### What is needed:
Using the material below, state how many of its lines contain the string "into", with no other words.

### Provided records:
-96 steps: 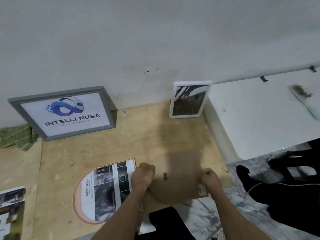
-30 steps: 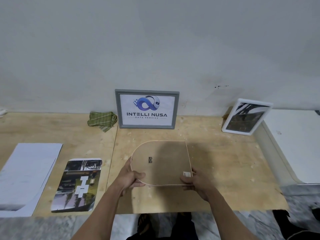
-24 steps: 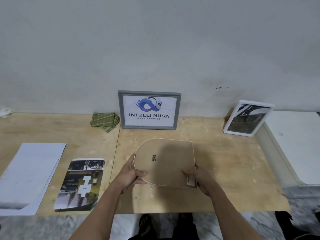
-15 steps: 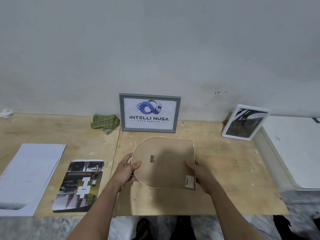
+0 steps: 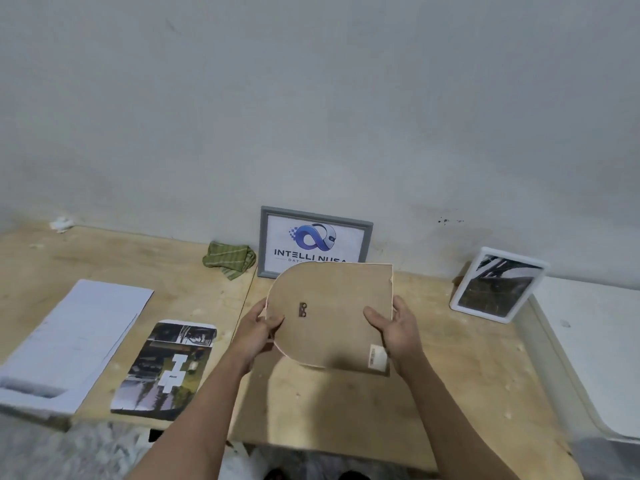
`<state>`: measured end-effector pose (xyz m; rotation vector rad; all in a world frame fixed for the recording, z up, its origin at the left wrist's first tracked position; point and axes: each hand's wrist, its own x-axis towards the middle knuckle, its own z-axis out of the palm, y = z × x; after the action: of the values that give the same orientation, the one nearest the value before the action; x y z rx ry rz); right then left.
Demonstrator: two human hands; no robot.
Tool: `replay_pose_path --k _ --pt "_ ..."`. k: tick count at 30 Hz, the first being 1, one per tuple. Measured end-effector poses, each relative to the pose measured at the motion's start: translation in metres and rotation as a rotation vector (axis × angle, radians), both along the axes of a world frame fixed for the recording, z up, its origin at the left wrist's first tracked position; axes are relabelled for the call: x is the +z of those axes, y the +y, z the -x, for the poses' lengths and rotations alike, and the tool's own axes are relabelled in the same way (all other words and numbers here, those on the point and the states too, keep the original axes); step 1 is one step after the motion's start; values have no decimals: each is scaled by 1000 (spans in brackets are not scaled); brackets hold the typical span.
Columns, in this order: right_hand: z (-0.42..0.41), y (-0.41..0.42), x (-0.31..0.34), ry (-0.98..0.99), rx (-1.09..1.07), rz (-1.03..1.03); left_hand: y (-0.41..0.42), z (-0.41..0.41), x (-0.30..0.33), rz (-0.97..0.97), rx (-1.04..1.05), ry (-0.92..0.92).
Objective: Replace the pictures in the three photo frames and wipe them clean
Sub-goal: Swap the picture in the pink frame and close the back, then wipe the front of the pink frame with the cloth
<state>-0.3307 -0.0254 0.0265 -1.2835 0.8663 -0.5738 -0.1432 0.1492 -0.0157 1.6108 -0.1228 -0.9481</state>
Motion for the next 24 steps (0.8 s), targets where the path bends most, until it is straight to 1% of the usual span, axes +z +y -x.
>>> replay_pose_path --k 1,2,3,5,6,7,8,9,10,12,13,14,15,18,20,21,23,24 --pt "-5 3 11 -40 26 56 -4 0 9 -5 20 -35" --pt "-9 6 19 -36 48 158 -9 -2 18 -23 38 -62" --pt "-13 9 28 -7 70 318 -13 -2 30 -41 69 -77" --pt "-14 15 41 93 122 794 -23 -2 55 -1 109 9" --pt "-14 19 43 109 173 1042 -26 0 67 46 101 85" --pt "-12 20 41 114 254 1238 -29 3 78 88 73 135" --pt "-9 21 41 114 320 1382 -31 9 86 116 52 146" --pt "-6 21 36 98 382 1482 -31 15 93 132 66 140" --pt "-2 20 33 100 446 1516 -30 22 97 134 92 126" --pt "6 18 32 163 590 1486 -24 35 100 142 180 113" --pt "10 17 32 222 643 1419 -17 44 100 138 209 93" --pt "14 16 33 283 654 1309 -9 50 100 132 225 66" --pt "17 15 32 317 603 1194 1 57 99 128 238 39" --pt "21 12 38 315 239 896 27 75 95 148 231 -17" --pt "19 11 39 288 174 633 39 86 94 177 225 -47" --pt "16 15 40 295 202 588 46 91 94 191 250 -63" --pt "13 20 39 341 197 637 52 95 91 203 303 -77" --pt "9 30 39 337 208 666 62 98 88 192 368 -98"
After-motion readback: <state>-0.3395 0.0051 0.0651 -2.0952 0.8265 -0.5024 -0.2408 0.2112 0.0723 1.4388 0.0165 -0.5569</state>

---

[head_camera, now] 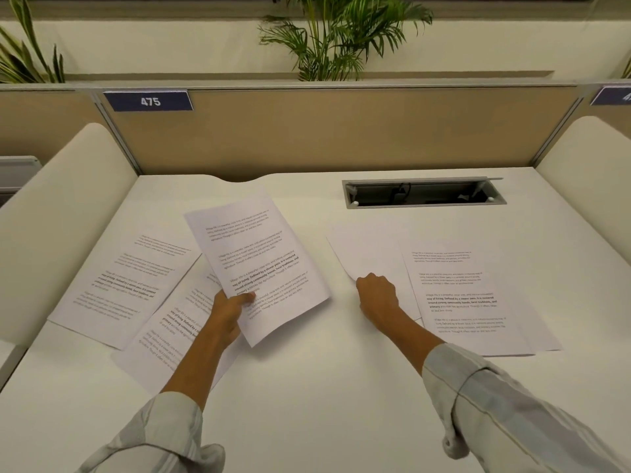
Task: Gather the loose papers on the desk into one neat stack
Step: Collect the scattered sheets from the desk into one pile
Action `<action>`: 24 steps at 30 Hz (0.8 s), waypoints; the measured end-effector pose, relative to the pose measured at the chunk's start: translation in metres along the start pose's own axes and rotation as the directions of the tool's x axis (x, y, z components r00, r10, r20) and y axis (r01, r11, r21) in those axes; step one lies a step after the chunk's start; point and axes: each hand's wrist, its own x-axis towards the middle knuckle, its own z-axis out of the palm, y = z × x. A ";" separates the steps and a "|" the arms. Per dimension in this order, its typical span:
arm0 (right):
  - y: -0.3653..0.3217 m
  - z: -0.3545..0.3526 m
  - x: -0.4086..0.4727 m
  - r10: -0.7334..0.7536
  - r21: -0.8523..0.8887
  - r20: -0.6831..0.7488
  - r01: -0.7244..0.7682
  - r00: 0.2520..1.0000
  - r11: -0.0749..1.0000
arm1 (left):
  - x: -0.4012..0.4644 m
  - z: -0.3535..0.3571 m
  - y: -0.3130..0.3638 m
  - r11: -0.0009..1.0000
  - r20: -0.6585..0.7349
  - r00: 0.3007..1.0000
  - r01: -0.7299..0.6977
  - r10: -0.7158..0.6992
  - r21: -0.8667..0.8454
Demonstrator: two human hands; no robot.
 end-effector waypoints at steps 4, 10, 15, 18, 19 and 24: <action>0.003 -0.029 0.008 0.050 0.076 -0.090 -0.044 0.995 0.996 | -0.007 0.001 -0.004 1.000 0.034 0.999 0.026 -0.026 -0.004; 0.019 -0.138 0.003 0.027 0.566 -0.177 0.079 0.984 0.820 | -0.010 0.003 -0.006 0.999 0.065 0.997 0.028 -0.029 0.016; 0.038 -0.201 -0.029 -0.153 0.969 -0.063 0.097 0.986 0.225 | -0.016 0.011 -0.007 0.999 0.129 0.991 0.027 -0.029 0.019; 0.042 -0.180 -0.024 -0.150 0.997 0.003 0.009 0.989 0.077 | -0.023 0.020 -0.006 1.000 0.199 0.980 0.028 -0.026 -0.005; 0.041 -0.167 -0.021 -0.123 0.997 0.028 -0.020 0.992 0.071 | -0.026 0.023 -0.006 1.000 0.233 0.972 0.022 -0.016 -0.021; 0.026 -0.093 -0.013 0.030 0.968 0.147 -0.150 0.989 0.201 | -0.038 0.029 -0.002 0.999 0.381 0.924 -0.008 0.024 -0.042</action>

### Answer area:
2